Народничество Толстого, получив отныне религиозный смысл (напомним замечательный рассказ Толстого в «Исповеди» о том, какое спасительное значение имело для него сознание, что народ живет верой

93

в Бога), обращается столько же к построению нового идеала жизни, сколько и к самому беспощадному разрушению тех суррогатов истинной жизни, какими живут «культурные» люди. В этом движении мысли Толстого против современности, напоминающем «Lust des Zerstoerens» Бакунина*, отметим прежде всего его борьбу с европейской наукой, составляющей главную духовную силу европейского мира. Острие критики Толстого обращено не к науке, как таковой, — наоборот, много раз называя современную науку «ложной наукой». Толстой противопоставляет ей «истинную науку», основы которой он сам даже хотел заложить. В чем же ложь современной науки? Прежде всего в том, что она обходит главный предмет исследования и сосредоточивает внимание на побочном и неважном. «Во всех областях так называемой науки нашего времени, — пишет Толстой в одной статье, — одна и та же черта, делающая праздными все усилия ума людей, направленных на исследования различных областей знания.
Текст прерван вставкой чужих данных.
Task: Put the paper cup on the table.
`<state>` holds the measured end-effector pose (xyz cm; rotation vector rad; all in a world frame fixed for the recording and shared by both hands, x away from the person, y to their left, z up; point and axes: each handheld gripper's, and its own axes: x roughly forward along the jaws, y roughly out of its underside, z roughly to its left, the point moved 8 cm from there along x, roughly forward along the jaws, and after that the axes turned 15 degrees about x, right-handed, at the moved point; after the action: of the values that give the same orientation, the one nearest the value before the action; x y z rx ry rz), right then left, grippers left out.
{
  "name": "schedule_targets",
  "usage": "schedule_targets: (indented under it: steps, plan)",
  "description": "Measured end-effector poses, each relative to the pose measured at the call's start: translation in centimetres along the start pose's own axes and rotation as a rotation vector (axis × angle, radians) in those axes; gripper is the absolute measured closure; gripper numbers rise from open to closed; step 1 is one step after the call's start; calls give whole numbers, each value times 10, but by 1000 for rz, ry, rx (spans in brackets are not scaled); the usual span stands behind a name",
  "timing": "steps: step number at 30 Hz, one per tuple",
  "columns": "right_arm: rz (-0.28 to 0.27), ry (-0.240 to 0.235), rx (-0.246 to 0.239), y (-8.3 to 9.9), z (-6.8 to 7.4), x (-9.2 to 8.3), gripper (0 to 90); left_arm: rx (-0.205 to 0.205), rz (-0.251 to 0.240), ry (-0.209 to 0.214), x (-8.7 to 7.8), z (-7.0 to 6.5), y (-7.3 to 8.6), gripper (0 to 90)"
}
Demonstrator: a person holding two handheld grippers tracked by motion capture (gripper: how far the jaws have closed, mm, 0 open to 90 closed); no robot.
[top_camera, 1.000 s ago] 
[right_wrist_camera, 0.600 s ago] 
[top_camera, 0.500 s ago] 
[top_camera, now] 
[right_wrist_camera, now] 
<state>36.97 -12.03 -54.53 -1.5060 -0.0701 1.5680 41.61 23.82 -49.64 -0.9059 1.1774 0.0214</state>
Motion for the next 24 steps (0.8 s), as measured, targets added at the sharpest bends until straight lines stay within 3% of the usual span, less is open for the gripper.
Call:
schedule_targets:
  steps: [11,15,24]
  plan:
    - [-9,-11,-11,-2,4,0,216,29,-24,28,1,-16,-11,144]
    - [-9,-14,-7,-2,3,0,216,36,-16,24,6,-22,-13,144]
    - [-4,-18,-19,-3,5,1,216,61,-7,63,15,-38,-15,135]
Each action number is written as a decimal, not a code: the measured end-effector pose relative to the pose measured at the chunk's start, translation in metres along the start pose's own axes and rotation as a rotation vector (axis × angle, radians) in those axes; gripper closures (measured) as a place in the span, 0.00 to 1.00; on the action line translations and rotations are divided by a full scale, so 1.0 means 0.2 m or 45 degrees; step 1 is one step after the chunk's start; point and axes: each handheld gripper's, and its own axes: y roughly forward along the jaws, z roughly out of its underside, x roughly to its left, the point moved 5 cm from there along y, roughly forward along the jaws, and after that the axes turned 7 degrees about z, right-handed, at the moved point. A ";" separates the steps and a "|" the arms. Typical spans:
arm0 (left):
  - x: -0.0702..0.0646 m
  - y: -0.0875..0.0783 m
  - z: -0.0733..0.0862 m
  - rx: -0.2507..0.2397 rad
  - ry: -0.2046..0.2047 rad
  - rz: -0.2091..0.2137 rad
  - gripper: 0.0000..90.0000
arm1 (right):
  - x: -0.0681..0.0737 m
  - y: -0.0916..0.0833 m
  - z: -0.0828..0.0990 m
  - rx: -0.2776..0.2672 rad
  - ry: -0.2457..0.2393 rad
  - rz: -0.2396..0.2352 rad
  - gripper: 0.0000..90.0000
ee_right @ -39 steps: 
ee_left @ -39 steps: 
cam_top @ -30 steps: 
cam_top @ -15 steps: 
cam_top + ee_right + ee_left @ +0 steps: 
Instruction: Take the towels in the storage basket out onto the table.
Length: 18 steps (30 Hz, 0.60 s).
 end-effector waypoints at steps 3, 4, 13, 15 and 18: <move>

Черта эта состоит в том, что все исследования науки нашего времени обходят существенный вопрос, на который требуется ответ, и исследуют побочные обстоятельства». «Наука и философия трактуют, о чем хотите, — пишет он в другом месте, — но только не о том, как человеку самому быть лучше и как ему жить лучше». Между тем это и есть единственная и центральная проблема — и пока она не лежит в центре внимания — наука страдает неисцелимым основным пороком. Современная наука обладает массой знаний, нам не нужных, — о химическом составе звезд, о движении Солнца к созвездию Геркулеса, о происхождении видов и человека и т. д., но на вопрос о смысле жизни она не может ничего сказать и даже считает этот вопрос (центральный) не входящим в ее компетенцию». «Я убежден, — пишет в одном месте Толстой (в 1884 г.), — что через несколько веков история так называемой научной деятельности наших прославленных последних веков европейского человечества будет составлять неистощимый предмет смеха и жалости будущих поколений. Несколько веков ученые люди' западной малой части большого материка находились в повальном сумасшествии, воображая, что им принадлежит вечная блаженная жизнь, и занимались вопросом, как и когда наступит эта жизнь; сами же никогда не делали и не думали никогда о том, как сделать свою жизнь лучше».